In the age of big data, soil data are more available and richer than ever, but – outside of a few large soil survey resources – they remain largely unusable for informing soil management and understanding Earth system processes beyond the original study. Data science has promised a fully reusable research pipeline where data from past studies are used to contextualize new findings and reanalyzed for new insight. Yet synthesis projects encounter challenges at all steps of the data reuse pipeline, including unavailable data, labor-intensive transcription of datasets, incomplete metadata, and a lack of communication between collaborators.

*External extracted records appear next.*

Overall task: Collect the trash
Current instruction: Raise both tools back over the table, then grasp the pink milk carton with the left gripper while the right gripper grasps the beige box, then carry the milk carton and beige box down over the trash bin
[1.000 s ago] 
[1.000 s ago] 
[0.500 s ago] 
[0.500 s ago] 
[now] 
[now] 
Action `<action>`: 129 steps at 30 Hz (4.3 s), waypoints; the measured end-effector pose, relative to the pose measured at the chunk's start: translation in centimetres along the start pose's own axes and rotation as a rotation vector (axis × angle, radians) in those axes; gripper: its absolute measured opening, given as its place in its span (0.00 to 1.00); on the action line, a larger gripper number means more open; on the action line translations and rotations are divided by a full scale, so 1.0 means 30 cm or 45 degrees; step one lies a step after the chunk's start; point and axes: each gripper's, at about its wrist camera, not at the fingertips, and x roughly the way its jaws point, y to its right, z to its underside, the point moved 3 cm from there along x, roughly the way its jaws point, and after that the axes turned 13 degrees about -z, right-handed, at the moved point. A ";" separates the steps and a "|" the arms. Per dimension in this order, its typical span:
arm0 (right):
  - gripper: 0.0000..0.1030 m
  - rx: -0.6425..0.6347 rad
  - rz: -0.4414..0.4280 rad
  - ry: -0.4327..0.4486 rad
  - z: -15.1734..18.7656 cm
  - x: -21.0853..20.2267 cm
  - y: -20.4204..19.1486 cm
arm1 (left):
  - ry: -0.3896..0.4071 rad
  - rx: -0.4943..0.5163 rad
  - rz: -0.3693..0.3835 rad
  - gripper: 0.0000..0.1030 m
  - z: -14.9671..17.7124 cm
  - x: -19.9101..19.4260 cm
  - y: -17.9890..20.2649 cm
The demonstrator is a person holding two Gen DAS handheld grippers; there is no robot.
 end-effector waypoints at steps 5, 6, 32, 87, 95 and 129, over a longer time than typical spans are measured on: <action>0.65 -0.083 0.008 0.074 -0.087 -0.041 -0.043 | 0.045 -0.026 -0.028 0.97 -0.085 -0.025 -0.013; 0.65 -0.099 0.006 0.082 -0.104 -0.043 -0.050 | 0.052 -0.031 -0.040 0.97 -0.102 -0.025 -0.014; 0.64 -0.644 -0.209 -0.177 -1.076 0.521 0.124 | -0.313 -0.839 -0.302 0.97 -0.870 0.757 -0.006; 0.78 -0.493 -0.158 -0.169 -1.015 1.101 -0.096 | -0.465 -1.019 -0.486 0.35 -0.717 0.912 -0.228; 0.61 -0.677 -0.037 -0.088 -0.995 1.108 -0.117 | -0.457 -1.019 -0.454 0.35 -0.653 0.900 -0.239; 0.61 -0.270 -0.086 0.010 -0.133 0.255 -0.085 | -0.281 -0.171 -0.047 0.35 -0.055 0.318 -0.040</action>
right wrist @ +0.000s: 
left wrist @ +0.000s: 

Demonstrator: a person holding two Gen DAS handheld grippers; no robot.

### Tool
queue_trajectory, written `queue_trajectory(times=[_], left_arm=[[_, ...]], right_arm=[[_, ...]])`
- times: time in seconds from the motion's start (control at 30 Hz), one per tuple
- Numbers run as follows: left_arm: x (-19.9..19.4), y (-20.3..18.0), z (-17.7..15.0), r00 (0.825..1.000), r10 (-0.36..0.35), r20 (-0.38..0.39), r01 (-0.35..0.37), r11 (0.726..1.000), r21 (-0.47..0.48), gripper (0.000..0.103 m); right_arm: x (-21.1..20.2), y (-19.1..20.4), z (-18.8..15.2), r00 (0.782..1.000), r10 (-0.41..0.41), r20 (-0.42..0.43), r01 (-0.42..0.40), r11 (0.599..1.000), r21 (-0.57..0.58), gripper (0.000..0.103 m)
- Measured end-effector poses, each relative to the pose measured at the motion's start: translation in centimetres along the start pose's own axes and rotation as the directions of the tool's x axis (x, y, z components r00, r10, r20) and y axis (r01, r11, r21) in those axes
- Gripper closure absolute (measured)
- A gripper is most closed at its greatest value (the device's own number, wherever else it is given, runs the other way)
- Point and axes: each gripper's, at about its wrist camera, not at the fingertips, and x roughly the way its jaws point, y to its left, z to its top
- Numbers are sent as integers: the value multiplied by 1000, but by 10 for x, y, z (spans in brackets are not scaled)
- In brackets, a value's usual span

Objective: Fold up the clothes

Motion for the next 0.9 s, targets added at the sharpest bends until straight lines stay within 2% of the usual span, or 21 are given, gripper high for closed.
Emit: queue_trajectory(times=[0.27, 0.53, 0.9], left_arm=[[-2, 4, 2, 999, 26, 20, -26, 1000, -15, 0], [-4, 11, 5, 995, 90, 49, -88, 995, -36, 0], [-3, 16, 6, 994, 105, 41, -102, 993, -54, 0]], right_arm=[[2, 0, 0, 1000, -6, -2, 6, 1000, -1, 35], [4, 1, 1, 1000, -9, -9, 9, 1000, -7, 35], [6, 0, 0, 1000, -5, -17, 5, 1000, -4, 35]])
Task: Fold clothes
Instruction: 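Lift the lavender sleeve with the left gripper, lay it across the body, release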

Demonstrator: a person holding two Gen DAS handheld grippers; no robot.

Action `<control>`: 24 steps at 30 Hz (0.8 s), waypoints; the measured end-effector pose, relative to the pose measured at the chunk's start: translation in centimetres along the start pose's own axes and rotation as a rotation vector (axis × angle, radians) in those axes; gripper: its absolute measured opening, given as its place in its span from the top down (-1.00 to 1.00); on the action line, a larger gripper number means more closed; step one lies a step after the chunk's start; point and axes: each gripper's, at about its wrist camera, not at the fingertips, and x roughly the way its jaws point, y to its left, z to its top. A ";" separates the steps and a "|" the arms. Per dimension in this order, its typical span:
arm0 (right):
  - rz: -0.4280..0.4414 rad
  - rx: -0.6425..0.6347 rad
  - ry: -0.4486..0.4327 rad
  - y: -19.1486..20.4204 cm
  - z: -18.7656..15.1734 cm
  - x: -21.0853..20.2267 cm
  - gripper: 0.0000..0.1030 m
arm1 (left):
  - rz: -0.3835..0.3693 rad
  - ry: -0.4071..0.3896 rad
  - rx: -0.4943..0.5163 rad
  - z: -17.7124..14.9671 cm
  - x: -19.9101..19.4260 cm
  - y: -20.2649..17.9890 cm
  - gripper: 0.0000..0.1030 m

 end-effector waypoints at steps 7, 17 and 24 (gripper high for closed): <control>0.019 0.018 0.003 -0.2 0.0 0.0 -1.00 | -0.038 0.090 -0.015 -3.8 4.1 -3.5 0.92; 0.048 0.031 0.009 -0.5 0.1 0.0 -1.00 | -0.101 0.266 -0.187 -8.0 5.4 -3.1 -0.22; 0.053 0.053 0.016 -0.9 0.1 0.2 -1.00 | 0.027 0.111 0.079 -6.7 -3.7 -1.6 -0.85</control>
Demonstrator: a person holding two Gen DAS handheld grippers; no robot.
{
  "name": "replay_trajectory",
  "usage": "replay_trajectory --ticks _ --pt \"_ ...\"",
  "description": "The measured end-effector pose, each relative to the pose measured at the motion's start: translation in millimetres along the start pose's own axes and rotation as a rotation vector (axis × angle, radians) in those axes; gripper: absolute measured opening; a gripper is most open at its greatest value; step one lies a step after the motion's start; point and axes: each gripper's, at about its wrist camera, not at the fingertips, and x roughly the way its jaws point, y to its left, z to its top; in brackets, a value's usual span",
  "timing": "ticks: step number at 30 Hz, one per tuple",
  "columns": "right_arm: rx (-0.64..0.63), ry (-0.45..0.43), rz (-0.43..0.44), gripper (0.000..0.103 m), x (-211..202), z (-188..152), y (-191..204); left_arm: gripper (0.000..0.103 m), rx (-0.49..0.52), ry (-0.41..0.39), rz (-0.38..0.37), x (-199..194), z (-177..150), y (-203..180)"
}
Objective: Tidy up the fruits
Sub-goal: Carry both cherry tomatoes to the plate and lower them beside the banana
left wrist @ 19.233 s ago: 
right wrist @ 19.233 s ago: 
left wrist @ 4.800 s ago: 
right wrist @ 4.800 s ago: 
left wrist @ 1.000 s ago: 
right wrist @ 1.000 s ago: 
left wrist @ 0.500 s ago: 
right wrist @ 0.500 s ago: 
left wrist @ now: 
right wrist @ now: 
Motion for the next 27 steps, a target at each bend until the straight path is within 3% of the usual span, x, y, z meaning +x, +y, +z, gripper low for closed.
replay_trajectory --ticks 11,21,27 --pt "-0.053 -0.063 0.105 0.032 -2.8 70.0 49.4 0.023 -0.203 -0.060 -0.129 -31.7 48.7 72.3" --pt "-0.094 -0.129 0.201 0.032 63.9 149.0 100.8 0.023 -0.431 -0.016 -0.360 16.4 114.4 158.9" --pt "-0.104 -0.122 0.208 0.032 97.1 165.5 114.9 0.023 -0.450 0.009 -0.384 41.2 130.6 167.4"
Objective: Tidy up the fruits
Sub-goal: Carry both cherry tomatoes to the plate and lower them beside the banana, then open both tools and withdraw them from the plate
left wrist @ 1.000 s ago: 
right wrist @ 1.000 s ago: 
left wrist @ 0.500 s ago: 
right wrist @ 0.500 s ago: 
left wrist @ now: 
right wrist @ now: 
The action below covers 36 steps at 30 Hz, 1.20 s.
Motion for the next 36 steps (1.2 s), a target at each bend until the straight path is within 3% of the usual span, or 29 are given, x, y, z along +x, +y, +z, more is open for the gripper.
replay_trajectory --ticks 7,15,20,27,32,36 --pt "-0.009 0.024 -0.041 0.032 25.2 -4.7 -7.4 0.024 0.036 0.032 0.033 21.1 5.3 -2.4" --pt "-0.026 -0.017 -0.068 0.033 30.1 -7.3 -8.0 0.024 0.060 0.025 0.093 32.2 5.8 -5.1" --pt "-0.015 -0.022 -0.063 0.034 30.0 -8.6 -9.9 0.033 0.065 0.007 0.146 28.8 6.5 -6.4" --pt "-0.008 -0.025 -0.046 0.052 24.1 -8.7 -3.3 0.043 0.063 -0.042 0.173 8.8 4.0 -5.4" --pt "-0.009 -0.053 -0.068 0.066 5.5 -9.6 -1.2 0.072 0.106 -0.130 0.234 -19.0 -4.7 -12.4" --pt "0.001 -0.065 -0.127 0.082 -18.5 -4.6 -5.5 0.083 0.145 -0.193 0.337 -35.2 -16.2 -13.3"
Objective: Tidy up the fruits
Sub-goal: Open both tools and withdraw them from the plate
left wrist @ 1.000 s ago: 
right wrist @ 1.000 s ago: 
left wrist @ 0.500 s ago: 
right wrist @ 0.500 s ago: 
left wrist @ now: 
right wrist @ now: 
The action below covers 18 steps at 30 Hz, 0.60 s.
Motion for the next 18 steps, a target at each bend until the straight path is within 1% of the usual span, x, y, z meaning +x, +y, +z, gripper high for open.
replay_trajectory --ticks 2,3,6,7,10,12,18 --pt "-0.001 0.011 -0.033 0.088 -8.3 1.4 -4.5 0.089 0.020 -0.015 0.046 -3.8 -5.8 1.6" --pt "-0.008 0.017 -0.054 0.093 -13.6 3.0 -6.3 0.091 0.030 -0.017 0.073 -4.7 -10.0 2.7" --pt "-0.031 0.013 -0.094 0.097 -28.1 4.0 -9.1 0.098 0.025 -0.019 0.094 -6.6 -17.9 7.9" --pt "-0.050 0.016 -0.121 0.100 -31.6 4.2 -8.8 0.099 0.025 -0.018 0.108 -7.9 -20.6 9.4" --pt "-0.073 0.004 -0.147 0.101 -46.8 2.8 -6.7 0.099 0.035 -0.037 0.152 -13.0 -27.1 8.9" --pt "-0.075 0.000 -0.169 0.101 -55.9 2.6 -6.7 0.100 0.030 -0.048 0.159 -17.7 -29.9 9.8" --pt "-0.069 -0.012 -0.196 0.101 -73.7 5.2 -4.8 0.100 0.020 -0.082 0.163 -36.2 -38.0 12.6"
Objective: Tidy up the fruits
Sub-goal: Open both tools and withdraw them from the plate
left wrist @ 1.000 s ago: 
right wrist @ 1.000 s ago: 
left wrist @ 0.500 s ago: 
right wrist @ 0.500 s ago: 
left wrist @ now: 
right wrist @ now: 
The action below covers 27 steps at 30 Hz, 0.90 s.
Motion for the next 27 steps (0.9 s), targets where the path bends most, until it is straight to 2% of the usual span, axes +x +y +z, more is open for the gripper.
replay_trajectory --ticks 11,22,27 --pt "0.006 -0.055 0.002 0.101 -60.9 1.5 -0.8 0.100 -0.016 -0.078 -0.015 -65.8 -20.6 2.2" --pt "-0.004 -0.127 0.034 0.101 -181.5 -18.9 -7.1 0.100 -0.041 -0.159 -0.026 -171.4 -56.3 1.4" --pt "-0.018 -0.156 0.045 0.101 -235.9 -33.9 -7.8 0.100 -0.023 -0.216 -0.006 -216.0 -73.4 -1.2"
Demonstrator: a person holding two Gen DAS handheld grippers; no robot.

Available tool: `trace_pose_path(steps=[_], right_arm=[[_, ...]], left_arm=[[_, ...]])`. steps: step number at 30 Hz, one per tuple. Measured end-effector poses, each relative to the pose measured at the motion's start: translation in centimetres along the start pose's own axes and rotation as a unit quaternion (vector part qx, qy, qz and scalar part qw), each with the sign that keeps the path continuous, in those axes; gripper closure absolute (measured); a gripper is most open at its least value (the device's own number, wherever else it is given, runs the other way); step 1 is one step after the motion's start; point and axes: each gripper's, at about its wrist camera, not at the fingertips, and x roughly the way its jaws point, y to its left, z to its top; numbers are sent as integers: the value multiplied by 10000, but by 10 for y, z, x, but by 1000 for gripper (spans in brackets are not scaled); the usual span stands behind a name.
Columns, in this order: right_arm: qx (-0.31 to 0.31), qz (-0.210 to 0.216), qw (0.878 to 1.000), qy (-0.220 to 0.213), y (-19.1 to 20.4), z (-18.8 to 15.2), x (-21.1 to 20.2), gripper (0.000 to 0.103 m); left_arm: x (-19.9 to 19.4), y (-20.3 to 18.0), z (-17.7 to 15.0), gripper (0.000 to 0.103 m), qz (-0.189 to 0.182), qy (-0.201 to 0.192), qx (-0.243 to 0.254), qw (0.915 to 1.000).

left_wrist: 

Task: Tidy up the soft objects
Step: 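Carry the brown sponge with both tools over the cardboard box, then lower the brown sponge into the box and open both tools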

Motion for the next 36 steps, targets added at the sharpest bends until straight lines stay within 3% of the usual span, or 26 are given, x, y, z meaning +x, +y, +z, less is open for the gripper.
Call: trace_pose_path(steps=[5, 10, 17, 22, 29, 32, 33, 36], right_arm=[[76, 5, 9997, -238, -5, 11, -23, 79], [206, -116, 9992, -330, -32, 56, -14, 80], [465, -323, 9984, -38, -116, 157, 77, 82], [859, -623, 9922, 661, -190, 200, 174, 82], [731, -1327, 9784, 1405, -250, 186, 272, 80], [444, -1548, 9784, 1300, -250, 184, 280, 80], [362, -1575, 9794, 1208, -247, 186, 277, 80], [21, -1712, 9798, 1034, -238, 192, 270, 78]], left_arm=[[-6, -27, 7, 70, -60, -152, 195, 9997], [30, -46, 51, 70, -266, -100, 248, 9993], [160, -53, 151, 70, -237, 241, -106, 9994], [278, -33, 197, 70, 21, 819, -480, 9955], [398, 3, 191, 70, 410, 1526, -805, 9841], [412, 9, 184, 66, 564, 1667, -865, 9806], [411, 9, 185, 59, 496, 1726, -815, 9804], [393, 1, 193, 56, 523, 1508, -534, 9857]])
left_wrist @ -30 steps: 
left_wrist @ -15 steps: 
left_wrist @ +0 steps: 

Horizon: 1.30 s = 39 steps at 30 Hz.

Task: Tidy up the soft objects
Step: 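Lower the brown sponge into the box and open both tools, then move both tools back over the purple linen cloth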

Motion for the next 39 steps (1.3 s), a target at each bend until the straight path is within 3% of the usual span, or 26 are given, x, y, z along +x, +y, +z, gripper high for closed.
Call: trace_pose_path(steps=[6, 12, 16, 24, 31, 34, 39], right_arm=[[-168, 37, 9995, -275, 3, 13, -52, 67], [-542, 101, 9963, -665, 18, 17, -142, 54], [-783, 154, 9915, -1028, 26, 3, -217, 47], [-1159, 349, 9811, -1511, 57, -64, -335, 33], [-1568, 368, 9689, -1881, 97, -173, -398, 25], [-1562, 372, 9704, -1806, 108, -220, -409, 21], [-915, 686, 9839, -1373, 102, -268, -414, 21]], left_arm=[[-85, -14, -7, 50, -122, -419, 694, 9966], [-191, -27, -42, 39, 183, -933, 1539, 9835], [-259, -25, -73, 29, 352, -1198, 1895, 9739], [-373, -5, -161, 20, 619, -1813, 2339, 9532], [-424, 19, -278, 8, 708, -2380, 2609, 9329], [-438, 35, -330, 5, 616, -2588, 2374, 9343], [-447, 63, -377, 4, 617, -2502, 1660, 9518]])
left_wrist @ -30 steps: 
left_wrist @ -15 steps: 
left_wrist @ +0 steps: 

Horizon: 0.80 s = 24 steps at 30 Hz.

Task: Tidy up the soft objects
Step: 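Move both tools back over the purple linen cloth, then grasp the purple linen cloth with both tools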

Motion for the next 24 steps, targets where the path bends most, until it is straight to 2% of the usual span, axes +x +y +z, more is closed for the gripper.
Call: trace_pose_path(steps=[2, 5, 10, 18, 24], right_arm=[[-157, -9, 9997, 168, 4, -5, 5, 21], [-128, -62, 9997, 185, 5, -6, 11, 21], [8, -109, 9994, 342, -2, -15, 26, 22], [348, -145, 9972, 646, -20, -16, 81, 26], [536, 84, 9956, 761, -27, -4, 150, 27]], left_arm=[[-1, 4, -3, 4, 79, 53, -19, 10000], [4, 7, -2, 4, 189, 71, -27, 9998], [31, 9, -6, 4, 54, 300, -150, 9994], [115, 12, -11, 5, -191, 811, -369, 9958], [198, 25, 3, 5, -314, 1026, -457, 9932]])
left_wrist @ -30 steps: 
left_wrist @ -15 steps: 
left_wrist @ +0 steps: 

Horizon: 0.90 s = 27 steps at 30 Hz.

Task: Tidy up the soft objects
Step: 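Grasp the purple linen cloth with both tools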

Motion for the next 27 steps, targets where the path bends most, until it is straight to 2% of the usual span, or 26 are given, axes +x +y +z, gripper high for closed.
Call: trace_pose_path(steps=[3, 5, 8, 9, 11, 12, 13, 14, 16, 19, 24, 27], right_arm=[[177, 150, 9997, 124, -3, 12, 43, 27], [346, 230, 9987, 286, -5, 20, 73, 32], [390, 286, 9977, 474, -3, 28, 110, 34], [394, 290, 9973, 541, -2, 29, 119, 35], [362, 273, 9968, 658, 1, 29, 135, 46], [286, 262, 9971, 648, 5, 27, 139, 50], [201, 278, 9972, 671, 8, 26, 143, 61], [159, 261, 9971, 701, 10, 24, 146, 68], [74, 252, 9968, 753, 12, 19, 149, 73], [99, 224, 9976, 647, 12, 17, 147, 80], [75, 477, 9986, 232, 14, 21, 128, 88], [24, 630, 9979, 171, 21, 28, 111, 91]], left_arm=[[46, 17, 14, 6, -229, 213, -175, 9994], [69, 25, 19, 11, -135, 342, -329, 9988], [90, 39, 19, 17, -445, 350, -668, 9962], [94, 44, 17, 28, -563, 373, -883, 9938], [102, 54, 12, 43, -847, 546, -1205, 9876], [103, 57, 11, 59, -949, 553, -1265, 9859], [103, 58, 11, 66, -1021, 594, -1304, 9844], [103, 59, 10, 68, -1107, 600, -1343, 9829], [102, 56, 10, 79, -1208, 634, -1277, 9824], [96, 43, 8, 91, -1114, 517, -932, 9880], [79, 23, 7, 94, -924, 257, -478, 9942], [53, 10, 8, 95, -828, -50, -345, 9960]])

Here, using insights from a diversity of soil, data, and climate scientists, we summarize current practices in soil data synthesis across all stages of database creation: availability, input, harmonization, curation, and publication. We then suggest new soil-focused semantic tools to improve existing data pipelines, such as ontologies, vocabulary lists, and community practices. Our goal is to provide the soil data community with an overview of current practices in soil data and where we need to go to fully leverage big data to solve soil problems in the next century.